Chemistry 105-General College Chemistry I

CHE 105 covers three parts of general chem.  Part I begins with atoms, molecules, and ions.  The discussion of atomic and molecular structure leads into a consideration of reactions between molecules and ions.  Part II examines reactivity from a quantitative viewpoint.  The question is not what is the product of a reaction, but how much product is formed and what are the energy changes involved?  Part III concerns mainly with intermolecular forces in gases, liquids, and solids.

Chemistry 440G-Physical Chemistry

CHE 440G is a four-credit introductory course in physical chemistry.  It covers thermodynamics, quantum chemistry, and chemical kinetics.  The student body consists of mostly undergraduates.  Weekly problem sets are assigned, quizzes or tests are given regularly, and examinations include two or three midterms and the final.

Chemistry 441G-Physical Chemistry Laboratory

CHE 441G is a one-semester laboratory course accompanying CHE 440G and CHE 446G (Physical Chemistry for Engineers).  The course emphasizes experimental techniques, data analysis, report writing, and safety procedures.  During the semester, students meet twice per week, each for three-hours.  The students enrolled in the course are largely from the College of Engineering and the College of Arts and Sciences.  In 2001, I developed new laboratory experiments and wrote a new laboratory textbook.  This textbook is now available at the University Bookstore.  The modernized labs remove the outdated experiments, enhance computational chemistry and spectroscopy, and use computerized data acquisition in all the experiments.  These changes aim to enrich student experience in modern laboratory techniques.

Chemistry 548-Principles of Physical Chemistry II

Fundamental principles of physical chemistry, including thermodynamics, statistical thermodynamics, and chemical kinetics.  Prereq: CHE 440G.

Chemistry 572-Communication in Chemistry

Reports and discussions on recent research and current chemical literature in seminar format; literature searching methods; resume construction; and preparation of effective presentations, abstracts, and visual aids.  It may be repeated for a total of two credits. 

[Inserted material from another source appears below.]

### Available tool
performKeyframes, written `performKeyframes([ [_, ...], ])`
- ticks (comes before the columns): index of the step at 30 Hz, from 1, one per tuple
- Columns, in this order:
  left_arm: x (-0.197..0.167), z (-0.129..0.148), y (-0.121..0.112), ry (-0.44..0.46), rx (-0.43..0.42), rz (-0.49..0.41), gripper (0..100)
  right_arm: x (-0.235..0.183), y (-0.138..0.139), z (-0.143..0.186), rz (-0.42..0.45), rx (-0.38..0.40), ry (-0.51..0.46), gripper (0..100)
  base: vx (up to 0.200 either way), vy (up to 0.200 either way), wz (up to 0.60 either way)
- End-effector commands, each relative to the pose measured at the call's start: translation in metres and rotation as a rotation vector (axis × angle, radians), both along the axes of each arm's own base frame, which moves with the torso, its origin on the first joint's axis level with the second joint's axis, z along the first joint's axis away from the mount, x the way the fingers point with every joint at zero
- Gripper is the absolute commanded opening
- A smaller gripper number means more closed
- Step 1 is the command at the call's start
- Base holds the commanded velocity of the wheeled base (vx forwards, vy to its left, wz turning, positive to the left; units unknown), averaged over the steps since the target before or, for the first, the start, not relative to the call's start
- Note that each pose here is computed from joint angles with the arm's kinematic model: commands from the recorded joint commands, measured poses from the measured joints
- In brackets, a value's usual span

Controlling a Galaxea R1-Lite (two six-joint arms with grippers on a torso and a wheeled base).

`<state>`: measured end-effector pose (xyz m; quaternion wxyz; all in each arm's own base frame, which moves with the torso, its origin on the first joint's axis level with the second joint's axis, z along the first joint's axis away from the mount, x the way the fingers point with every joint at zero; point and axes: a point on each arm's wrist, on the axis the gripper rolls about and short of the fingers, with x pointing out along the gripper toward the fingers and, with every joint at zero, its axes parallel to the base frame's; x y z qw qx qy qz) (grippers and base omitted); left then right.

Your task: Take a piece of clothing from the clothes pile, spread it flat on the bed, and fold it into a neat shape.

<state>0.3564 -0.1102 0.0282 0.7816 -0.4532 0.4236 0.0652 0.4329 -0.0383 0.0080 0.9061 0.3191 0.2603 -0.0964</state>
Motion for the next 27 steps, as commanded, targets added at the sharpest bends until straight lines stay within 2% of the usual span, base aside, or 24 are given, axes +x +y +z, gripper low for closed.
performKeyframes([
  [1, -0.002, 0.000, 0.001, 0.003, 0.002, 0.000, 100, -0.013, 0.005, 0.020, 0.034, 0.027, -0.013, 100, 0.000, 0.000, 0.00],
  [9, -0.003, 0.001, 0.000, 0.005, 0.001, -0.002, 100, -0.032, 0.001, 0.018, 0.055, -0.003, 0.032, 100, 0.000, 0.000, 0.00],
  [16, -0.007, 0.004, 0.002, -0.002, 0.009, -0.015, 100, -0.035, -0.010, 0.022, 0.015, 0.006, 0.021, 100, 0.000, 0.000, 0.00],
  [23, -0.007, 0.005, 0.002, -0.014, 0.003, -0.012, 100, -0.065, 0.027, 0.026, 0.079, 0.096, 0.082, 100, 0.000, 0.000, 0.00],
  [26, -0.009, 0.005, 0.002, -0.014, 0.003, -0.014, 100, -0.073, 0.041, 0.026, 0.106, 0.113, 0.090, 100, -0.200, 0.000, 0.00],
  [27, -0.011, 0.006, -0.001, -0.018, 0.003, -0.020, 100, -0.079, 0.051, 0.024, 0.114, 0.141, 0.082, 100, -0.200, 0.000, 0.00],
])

Chemistry 580-Computational Chemistry

This course provides students with the background and resources necessary to select, apply, and assess computational methods.  The content of the course includes molecular and quantum mechanic methods and their applications in computation of molecular structures, energies, thermochemistry, spectra, and chemical reactions.  The format of the course involves lectures, lab work, literature discussion, and student presentation.   

 Chemistry 668-Symmetry and Chemical Applications

The course content is divided into two parts.  The first part covers fundamental concepts of symmetry elements, symmetry operations, point groups, group representations, direct products of representations, and projection operators.  The second part discusses applications of symmetry arguments to problems in chemical bonding, molecular structures, spectroscopy, and chemical reactions.

Chemistry 772-Seminar in Chemistry Instruction

This course is designed to introduce new graduate students to the teaching, academic, and research activities. The course discussion include academic integrity and intellectual properties, discrimination and harassment, lab safety,  Lab notebooks and grading, scientific seminar and writing.

Chemistry 776-Physical Chemistry Graduate Seminar

Reports and discussions on recent research and current physical chemistry literature.  Required for all physical chemistry graduate students.  It may be repeated up to eight credits.